RE: [PATCH 2/2] PCI: lock each enable/disable num_vfs operation in sysfs

From: Tantilov, Emil S
Date: Thu Jan 05 2017 - 19:58:32 EST


>-----Original Message-----
>From: Gavin Shan [mailto:gwshan@xxxxxxxxxxxxxxxxxx]
>Sent: Wednesday, January 04, 2017 3:12 PM
>To: Tantilov, Emil S <emil.s.tantilov@xxxxxxxxx>
>Cc: Gavin Shan <gwshan@xxxxxxxxxxxxxxxxxx>; linux-pci@xxxxxxxxxxxxxxx;
>intel-wired-lan@xxxxxxxxxxxxxxxx; Duyck, Alexander H
><alexander.h.duyck@xxxxxxxxx>; netdev@xxxxxxxxxxxxxxx; linux-
>kernel@xxxxxxxxxxxxxxx
>Subject: Re: [PATCH 2/2] PCI: lock each enable/disable num_vfs operation in
>sysfs
>
>On Wed, Jan 04, 2017 at 04:00:20PM +0000, Tantilov, Emil S wrote:
>>>On Tue, Jan 03, 2017 at 04:48:31PM -0800, Emil Tantilov wrote:
>>>>Enabling/disabling SRIOV via sysfs by echo-ing multiple values
>>>>simultaneously:
>>>>
>>>>echo 63 > /sys/class/net/ethX/device/sriov_numvfs&
>>>>echo 63 > /sys/class/net/ethX/device/sriov_numvfs
>>>>
>>>>sleep 5
>>>>
>>>>echo 0 > /sys/class/net/ethX/device/sriov_numvfs&
>>>>echo 0 > /sys/class/net/ethX/device/sriov_numvfs
>>>>
>>>>Results in the following bug:
>>>>
>>>>kernel BUG at drivers/pci/iov.c:495!
>>>>invalid opcode: 0000 [#1] SMP
>>>>CPU: 1 PID: 8050 Comm: bash Tainted: G W 4.9.0-rc7-net-next #2092
>>>>RIP: 0010:[<ffffffff813b1647>]
>>>> [<ffffffff813b1647>] pci_iov_release+0x57/0x60
>>>>
>>>>Call Trace:
>>>> [<ffffffff81391726>] pci_release_dev+0x26/0x70
>>>> [<ffffffff8155be6e>] device_release+0x3e/0xb0
>>>> [<ffffffff81365ee7>] kobject_cleanup+0x67/0x180
>>>> [<ffffffff81365d9d>] kobject_put+0x2d/0x60
>>>> [<ffffffff8155bc27>] put_device+0x17/0x20
>>>> [<ffffffff8139c08a>] pci_dev_put+0x1a/0x20
>>>> [<ffffffff8139cb6b>] pci_get_dev_by_id+0x5b/0x90
>>>> [<ffffffff8139cca5>] pci_get_subsys+0x35/0x40
>>>> [<ffffffff8139ccc8>] pci_get_device+0x18/0x20
>>>> [<ffffffff8139ccfb>] pci_get_domain_bus_and_slot+0x2b/0x60
>>>> [<ffffffff813b09e7>] pci_iov_remove_virtfn+0x57/0x180
>>>> [<ffffffff813b0b95>] pci_disable_sriov+0x65/0x140
>>>> [<ffffffffa00a1af7>] ixgbe_disable_sriov+0xc7/0x1d0 [ixgbe]
>>>> [<ffffffffa00a1e9d>] ixgbe_pci_sriov_configure+0x3d/0x170 [ixgbe]
>>>> [<ffffffff8139d28c>] sriov_numvfs_store+0xdc/0x130
>>>>...
>>>>RIP [<ffffffff813b1647>] pci_iov_release+0x57/0x60
>>>>
>>>>Use the existing mutex lock to protect each enable/disable operation.
>>>>
>>>>CC: Alexander Duyck <alexander.h.duyck@xxxxxxxxx>
>>>>Signed-off-by: Emil Tantilov <emil.s.tantilov@xxxxxxxxx>
>>>
>>>Emil, It's going to change semantics of pci_enable_sriov() and
>pci_disable_sriov().
>>>They can be invoked when writing to the sysfs entry, or loading PF's
>>>driver.
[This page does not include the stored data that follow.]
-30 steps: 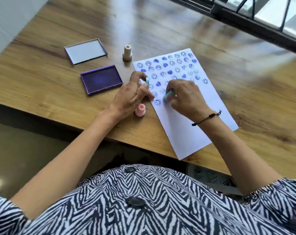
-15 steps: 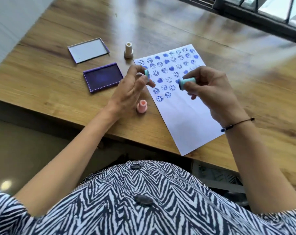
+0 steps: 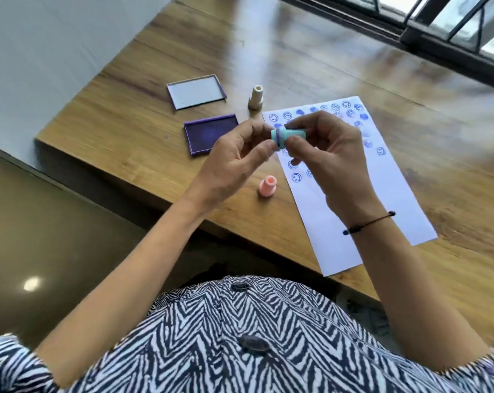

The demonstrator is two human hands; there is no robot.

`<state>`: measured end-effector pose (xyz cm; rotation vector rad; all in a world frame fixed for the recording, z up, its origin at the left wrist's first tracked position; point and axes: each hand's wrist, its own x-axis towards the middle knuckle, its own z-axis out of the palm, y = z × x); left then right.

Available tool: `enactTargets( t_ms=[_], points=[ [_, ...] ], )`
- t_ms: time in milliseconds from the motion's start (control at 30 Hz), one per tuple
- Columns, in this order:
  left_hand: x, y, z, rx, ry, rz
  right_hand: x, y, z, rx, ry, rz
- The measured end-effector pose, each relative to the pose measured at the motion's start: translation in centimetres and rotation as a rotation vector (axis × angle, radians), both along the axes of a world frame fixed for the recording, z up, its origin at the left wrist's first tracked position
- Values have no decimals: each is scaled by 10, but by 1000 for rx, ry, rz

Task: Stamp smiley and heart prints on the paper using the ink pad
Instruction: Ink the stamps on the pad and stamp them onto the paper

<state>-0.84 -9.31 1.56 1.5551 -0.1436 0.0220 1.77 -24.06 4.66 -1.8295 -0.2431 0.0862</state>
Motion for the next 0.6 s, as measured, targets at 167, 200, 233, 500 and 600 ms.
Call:
enactTargets(
  t_ms=[167,200,233,500,600],
  points=[
    [-5,6,4,0,31,45,-2,5,2,-122,-71,46],
    [-5,7,6,4,34,50,-1,5,4,-125,-75,56],
    [-5,7,7,2,35,56,0,6,6,-124,-74,72],
    [0,6,21,-44,26,96,19,4,26,-119,-94,228],
    [2,2,23,-123,49,122,23,0,32,-118,-126,219]
  ],
)
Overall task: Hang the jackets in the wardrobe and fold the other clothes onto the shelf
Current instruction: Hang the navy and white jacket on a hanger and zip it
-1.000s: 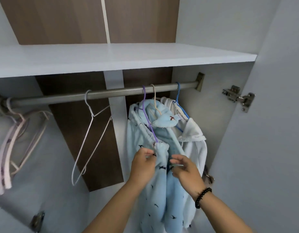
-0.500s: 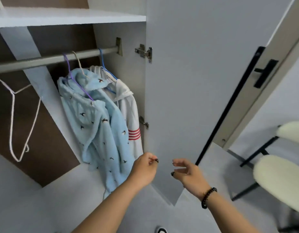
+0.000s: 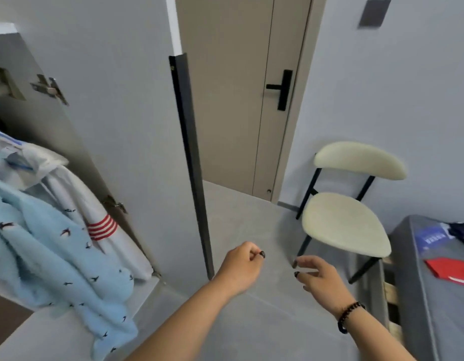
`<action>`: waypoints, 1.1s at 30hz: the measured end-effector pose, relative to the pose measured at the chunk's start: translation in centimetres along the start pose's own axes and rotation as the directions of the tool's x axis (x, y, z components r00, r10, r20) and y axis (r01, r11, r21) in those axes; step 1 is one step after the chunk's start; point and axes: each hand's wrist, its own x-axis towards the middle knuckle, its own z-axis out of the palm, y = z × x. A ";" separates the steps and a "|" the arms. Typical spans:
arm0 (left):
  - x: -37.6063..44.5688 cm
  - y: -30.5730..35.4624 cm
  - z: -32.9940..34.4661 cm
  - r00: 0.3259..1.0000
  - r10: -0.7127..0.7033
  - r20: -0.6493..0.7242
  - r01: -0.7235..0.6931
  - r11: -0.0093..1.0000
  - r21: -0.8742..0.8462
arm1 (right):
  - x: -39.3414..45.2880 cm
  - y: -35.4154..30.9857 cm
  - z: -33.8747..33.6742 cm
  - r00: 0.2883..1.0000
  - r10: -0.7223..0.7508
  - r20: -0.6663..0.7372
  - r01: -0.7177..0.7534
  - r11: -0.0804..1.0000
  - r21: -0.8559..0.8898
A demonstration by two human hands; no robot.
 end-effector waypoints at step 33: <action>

With the change applied, the lock (pf->sriov->lock) isn't acquired and released
>>>in the PF's driver loading path.
>>
>>The enablement of SRIOV on driver load is done via deprecated module parameter.
>>Perhaps we can just remove it, although there are probably still people that use it
>>and may not be happy if we get rid of it.
>>
>
>Yeah, some drivers are still using the interface. So we cannot affect it
>until it can be droped.
>
>>>I think the reasonable way would be adding a flag in "struct sriov", to
>>>indicate someone is accessing the IOV capability through sysfs file. With this, the
>>>code returns with "-EBUSY" immediately for contenders. With it, nothing is going
>>>to be changed in PF's driver loading path.
>>
>>Flag is what I initially had in mind, but did not want to add extra locking if we
>>can make use of the existing.
>>
>
>The problem is sriov->lock wasn't introduced to protect the whole IOV capability.
>Instead, it protects the allocation of virtual bus (if needed). In your patch,
>it will be used to protect the whole IOV capability, ensure accessing the
>IOV capability exclusively. So the usage of this lock is changed.
>
> code extracted from pci.h:
>
> struct pci_sriov {
> :
> struct mutex lock; /* lock for VF bus */
> :
> }
>
>The lock was introduced by commit d1b054da8 ("PCI: initialize and release
>SR-IOV capability"). If I'm correct enough, I don't think this lock is needed when
>pci_enable_sriov() or pci_disable_sriov() are called in driver because of
>module
>parameters. I don't see the usage case calling pci_disable_sriov() while
>previous pci_enable_sriov() isn't finished yet. Also, it's not needed in EEH
>subsystem.
>So I think the lock can be dropped, then it can be used to protect sysfs path.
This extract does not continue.